* [EXERCISE DIRECTIONS]: Retype the opening lines of the listing below, ending with the line that contains "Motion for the", and leave out any pictures.

* [SUPPLIED DATA]:
= Beginning of Section =

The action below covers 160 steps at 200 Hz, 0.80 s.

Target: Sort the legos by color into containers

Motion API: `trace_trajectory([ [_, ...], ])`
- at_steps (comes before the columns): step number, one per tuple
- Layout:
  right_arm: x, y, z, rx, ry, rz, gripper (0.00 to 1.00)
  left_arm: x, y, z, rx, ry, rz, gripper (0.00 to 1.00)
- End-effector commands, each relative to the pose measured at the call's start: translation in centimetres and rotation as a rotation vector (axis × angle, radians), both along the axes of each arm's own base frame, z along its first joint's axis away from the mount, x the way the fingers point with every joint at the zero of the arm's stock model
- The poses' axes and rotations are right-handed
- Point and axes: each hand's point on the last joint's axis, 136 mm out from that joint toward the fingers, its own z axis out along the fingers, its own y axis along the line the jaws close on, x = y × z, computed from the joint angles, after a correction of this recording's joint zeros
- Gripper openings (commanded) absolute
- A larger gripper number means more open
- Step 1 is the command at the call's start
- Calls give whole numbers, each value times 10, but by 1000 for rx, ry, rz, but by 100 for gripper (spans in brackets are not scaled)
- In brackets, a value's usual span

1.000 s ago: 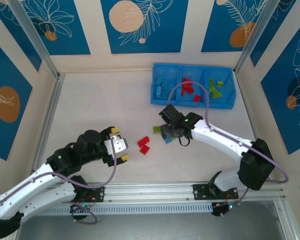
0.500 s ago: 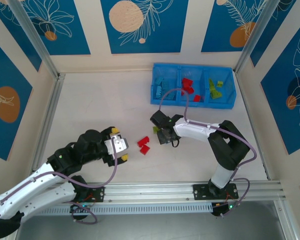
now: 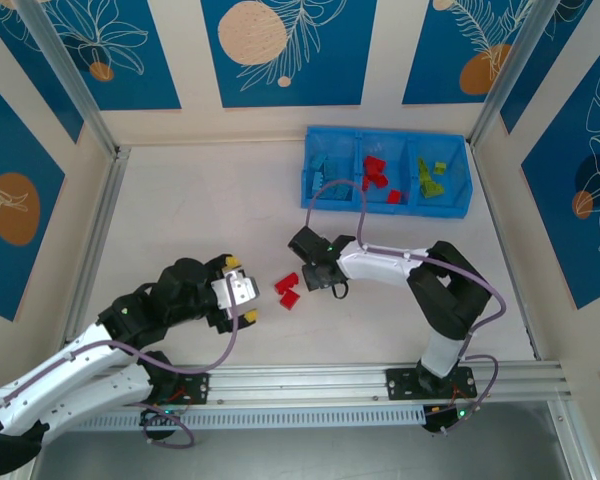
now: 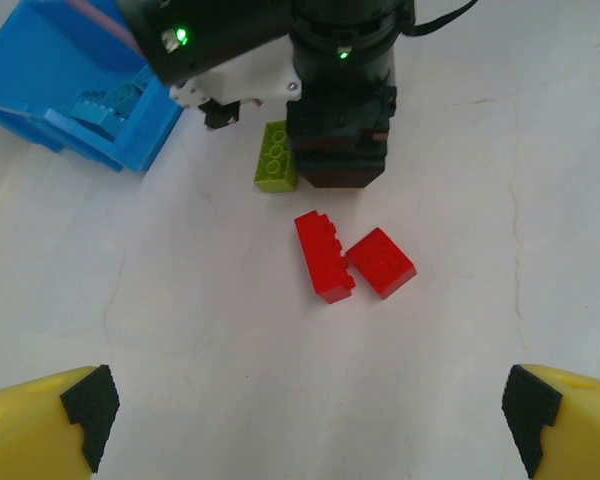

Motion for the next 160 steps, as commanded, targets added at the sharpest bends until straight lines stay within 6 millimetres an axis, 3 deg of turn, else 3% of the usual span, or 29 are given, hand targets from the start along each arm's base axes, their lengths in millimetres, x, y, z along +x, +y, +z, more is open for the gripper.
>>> trace_trajectory([
  [1,-24,-1,-16,-10,95,-24,56,-10,-12,6,-68,56,-63,100],
  [24,-31,14,18,74,37,11,56,-15,-17,5,-82,95,-89,100],
  [48,-27,4,47,87,-59,-32,60,-12,-16,1,-58,87,-78,100],
  [94,-22,-35,31,27,-38,-177,64,-8,-18,11,-108,118,-33,100],
  [118,-27,-43,38,102,-23,-244,64,21,-28,32,-264,335,270,98],
  [133,-31,-60,43,141,-12,-331,64,37,-42,23,-329,535,474,90],
  [160,-37,-100,55,226,-12,-481,64,45,-87,-3,-379,731,644,88],
])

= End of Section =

* [OUTPUT]:
The action below covers 160 steps at 200 Hz, 0.80 s.

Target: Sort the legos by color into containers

Motion API: `trace_trajectory([ [_, ...], ])`
- at_steps (comes before the columns): step number, one per tuple
- Layout:
  right_arm: x, y, z, rx, ry, rz, gripper (0.00 to 1.00)
  left_arm: x, y, z, rx, ry, rz, gripper (0.00 to 1.00)
- End-effector commands, each relative to the pose measured at the call's start: translation in centimetres and rotation as a rotation vector (axis × angle, radians), both along the axes of each arm's own base frame, z along its first joint's axis away from the mount, x the way the fingers point with every joint at the zero of the arm's stock model
- The poses' axes and rotations are right-handed
- Point and axes: each hand's point on the last joint's axis, 136 mm out from that joint toward the fingers, its own z axis out along the fingers, its own y axis along the line the jaws close on, x = y × z, computed from the joint angles, after a correction of this recording's joint zeros
- Gripper openings (commanded) absolute
- A larger gripper number means more open
- Step 1 is the command at the call's start
- Calls give whole numbers, each value times 10, but by 1000 for rx, ry, rz, but by 100 for gripper (spans in brackets are not scaled)
- In brackets, a value's usual span

1.000 s ago: 
0.500 s ago: 
now: 
now: 

Motion for the next 160 steps, as commanded, targets added at the sharpest bends until straight lines stay within 6 millimetres an axis, 3 deg of turn, else 3% of the usual span, or 29 are given, hand targets from the start along each arm's base axes, their lengths in millimetres, x, y, z along +x, +y, +z, more is open for the gripper.

That concludes the response.